» **REQUIRED WORK**:
Go through the listing below and return each line that includes "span".

____

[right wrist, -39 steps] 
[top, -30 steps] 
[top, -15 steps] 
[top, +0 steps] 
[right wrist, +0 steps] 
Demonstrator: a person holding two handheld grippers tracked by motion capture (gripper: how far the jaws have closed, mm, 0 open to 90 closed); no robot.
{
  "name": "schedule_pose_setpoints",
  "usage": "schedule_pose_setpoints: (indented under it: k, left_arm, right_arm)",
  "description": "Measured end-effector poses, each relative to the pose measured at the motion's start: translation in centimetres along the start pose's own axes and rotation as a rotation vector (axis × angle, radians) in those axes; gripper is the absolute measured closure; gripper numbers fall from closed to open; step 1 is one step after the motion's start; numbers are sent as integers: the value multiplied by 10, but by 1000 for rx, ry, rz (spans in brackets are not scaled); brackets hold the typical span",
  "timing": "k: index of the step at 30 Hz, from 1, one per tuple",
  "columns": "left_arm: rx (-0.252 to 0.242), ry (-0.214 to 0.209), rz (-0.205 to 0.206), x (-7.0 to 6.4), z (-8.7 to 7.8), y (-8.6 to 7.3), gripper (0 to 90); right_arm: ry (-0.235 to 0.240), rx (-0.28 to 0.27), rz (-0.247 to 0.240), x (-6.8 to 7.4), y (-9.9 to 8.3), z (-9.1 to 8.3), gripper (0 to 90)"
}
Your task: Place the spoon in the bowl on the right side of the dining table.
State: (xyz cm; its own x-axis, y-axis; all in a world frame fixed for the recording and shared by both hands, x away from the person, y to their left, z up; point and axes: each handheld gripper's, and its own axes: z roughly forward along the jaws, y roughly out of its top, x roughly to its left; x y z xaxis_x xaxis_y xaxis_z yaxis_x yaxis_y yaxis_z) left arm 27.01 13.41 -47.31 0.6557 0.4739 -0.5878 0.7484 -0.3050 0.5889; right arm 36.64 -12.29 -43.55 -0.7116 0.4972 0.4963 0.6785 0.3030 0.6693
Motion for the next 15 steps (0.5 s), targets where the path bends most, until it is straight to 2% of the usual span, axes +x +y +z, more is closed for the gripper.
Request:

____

» **TASK RESULT**:
  "description": "Measured end-effector poses, each relative to the pose measured at the motion's start: translation in centimetres along the start pose's own axes and rotation as a rotation vector (axis × angle, radians) in those axes; gripper is the absolute measured closure; gripper numbers fall from closed to open; step 1 is one step after the motion's start; numbers are sent as integers: the value multiplied by 10, but by 1000 for rx, ry, rz (spans in brackets are not scaled); brackets hold the typical span",
Motion for the next 15 steps (0.5 s), targets where the path bends most, until it is straight to 2% of the usual span, axes +x +y +z, more is closed for the gripper.

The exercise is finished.